Industrial Spy is the new marketplace where you can obtain the trade secrets of your competitors for millions of dollars or as little as two dollars.  In this blog we take a look at this new service and discuss how it is changing the way cybercriminals do business.

Among cybercriminals, data-theft extortion has surged in popularity over the past few years and it continues to gain momentum as organizations deploy more effective defenses against ransomware encryption. In fact, some cybercrime groups have publicly declared that they no longer conduct encryption-based ransomware attacks at all. A trend that the Babuk criminal gang started back in April 2021.

Other groups have begun leaning on double-extortion tactics, where ransomware encryption still plays a role but it is only one part of a two-pronged attack. In a double-extortion attack merely paying the ransom doesn’t guarantee that hackers won’t publicly leak stolen data, especially if they know it is sensitive in nature. But as ransomware evolves we’ve seen a a new development in the cybercrime industry that takes this approach even further.
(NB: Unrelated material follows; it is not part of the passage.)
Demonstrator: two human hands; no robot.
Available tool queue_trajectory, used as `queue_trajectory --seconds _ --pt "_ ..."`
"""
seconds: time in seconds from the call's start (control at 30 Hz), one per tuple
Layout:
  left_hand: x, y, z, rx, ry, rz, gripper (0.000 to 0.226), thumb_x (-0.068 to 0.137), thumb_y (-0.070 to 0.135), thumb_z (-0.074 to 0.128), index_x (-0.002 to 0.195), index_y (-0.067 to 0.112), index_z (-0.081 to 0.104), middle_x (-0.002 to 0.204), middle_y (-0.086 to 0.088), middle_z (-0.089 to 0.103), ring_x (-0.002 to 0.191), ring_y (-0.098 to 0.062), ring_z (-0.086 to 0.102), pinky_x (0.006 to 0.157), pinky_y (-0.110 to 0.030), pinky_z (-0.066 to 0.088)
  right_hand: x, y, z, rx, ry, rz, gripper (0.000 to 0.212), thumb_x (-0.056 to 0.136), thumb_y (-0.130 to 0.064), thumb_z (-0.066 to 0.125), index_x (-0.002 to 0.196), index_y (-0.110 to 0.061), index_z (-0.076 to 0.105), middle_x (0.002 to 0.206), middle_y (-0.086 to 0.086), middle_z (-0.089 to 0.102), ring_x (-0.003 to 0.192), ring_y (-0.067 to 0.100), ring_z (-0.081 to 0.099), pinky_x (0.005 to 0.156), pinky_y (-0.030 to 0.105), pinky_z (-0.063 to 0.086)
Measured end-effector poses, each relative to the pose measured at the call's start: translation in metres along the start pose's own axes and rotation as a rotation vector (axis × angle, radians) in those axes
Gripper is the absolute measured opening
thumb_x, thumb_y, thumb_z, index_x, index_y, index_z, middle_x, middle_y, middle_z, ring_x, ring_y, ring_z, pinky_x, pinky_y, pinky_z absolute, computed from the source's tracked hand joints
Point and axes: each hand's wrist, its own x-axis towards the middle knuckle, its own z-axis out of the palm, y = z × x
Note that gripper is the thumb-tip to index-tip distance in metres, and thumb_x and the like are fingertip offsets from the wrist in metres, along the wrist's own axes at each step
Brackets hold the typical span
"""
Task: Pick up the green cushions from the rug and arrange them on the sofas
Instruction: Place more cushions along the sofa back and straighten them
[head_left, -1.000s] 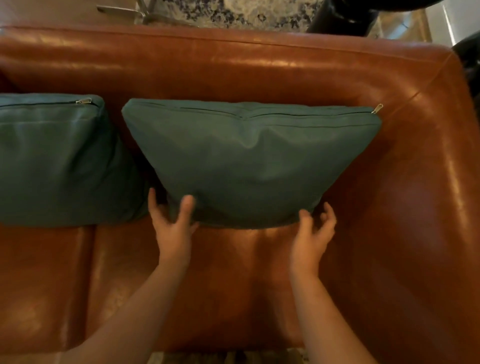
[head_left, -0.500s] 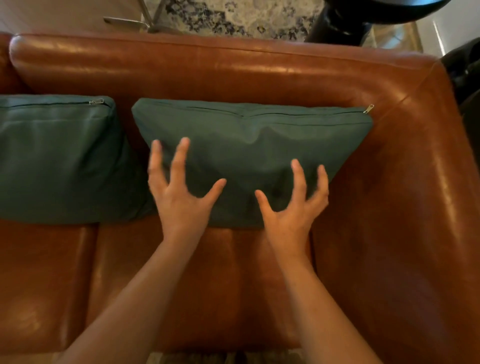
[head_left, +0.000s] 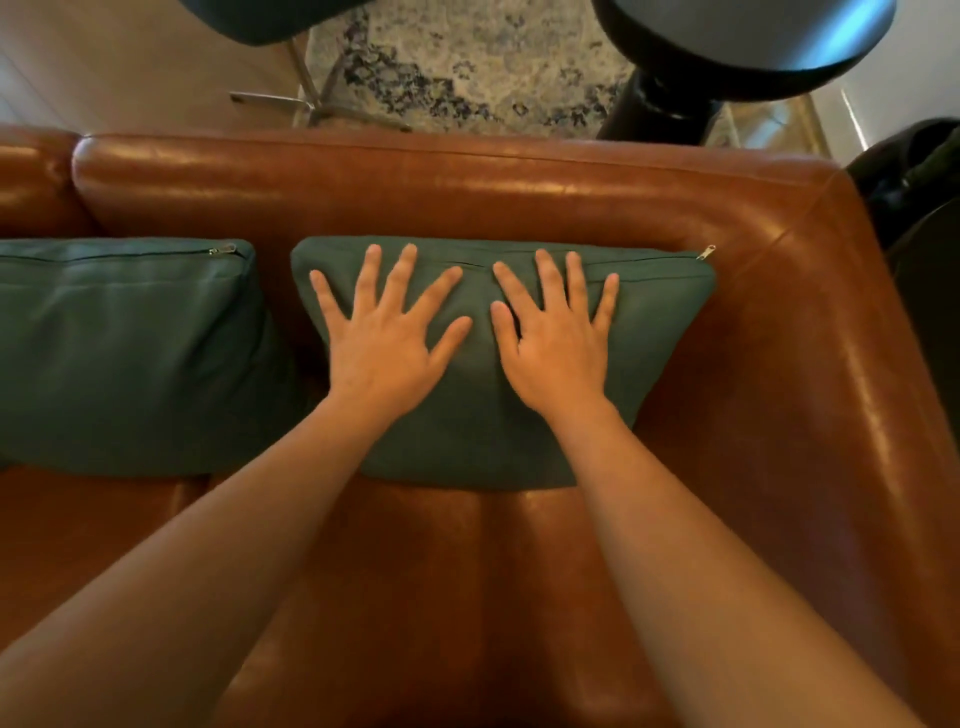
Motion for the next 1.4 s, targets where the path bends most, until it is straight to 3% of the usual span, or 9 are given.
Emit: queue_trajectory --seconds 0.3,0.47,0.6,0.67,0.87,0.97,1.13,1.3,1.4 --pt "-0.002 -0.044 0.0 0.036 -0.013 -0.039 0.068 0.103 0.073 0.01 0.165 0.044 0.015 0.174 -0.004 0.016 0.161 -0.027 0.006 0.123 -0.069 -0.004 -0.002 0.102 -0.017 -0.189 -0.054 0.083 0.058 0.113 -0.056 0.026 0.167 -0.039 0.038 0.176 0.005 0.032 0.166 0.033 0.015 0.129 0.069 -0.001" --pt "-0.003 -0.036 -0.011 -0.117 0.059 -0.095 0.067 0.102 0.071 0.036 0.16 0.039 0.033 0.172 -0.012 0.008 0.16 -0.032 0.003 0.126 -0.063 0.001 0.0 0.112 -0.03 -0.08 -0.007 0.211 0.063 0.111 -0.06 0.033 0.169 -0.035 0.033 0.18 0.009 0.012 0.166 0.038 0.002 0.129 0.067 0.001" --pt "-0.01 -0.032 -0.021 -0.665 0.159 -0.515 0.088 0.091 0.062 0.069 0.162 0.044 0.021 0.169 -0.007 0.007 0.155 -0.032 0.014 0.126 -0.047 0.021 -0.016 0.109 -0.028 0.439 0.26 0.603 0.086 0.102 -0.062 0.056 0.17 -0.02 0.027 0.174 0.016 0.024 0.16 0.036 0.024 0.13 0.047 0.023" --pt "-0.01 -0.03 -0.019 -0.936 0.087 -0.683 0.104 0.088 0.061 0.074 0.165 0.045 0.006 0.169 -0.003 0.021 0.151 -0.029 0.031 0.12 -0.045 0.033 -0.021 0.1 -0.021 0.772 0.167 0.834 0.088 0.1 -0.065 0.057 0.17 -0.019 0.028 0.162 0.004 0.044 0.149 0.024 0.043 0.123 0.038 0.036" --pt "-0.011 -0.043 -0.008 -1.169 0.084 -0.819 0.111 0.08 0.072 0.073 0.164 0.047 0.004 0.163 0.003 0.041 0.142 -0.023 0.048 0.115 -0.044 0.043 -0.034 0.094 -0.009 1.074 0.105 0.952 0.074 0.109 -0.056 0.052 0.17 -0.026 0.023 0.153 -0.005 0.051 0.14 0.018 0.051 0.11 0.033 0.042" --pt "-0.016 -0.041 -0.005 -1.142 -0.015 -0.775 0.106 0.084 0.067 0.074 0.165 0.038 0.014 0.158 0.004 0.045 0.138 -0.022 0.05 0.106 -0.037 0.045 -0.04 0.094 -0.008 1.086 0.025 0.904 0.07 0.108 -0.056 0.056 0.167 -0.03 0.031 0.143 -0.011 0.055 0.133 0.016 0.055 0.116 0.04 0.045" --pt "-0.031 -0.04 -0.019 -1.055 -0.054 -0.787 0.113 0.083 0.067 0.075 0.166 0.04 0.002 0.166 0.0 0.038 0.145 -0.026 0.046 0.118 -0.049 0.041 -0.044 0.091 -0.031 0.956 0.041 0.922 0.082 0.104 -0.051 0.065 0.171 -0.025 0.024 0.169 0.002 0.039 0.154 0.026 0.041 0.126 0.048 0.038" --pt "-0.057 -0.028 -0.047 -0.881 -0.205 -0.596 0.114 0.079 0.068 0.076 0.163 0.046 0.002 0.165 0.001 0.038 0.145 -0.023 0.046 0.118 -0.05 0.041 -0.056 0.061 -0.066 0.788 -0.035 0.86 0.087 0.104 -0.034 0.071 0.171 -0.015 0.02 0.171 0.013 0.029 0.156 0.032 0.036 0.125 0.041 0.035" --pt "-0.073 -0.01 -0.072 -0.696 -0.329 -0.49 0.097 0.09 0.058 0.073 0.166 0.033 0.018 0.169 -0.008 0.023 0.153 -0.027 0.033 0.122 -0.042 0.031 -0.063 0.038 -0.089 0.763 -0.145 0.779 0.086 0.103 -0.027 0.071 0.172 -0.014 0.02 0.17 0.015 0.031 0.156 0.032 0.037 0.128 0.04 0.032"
Instead of publicly leaking sensitive data, hackers are now looking for opportunities to sell stolen data to private parties. In some cases, they’re marketing this data specifically to their victims’ competitors.

E-commerce marketplaces for stolen data have been around at least as long as the darknet itself. However, these illicit markets typically had a high barrier to entry and were generally only accessible to other hackers. The Industrial Spy marketplace is slightly different.

Instead of trying to sell stolen data to other hackers, Industrial Spy specifically markets its wares to legitimate businesses. Compared to the typical darknet forums of years past, the marketplace is relatively easy to access and sign up to – well within the capabilities of the average executive.

The marketplace uses Bitcoin as its transaction currency and has an automatic fulfillment process that lets users download stolen data immediately after payment is confirmed.

Industrial Spy suggests this data includes trade secrets, manufacturing diagrams, client databases and accounting reports, among other pieces of vital information. It features a few different product tiers based on the relative value and rarity of the data it sells:

• Premium data packages may cost millions of dollars. They typically contain multiple gigabytes of highly sensitive data that would give competitors a clear advantage over the victim.
• Individual low-tier files may sell for as little as $2. These may include certificates, authorizations, credit agreements, or audit reports that contain less sensitive data, but are still useful for corporate espionage.

In between these two extremes there is an entire spectrum of mid-tier data types. The marketplace even offers free stolen data packs to new users. This is likely part of an effort to build a name for itself and bring new threat actors onto the website.

Industrial Spy is trying to build a brand for itself as a source of illicit trade secrets for unscrupulous businesspeople around the world. It is designed for non-technical darknet users and makes itself widely available to people who may not be experienced using darknet technologies.

For example, cybersecurity researchers have found malware executables that contain advertisements for Industrial Spy. In one case, these are found in README.txt files that the malware copies to every folder on the device. The promotional README text describes Industrial Spy as a place where threat actors publish schemes, technologies, and even political and military secrets. It tells victims that these files were collected from the largest worldwide companies and conglomerates.

Industrial Spy’s promotional text tells leads they can “save time” by helping executives refuse partnerships with unscrupulous business partners, reveal competitors’ secrets, and earn millions of dollars using insider information.

Many of the malware executables distributing these promotional materials are disguised as popular software cracks and adware. Security researchers have found them in password-stealing trojan logs, which indicates that Industrial Spy’s owners have partnered with adware and crack distributors to get the word out about their service.

Finding your data on a darknet marketplace can be an incredibly distressing experience as by the time the data has been successfully exfiltrated and published for sale, there is very little you can do.

For this reason, detection-based cybersecurity solutions are generally less effective at preventing this kind of attack. A highly sophisticated managed detection and response solution may help you prevent some of your data from being leaked, but it can only activate after it discovers suspicious activity – not before. When it comes to protecting your company from threat actors seeking to monetize your sensitive data, prevention is key. Only a robust set of prevention-based security technologies and policies including Anti Data Exfiltration can adequately prepare your organization for this kind of risk.

Security professionals should be keenly aware of the threat posed by malicious insiders. They should also scan their networks for technical vulnerabilities related to automated data transfer – like APIs.

Both insider attacks and technical API vulnerabilities rely on hacker’s capturing data and siphoning it away from your corporate network. Sophisticated data exfiltration prevention technology plays a vital role preventing these attacks from being carried out successfully.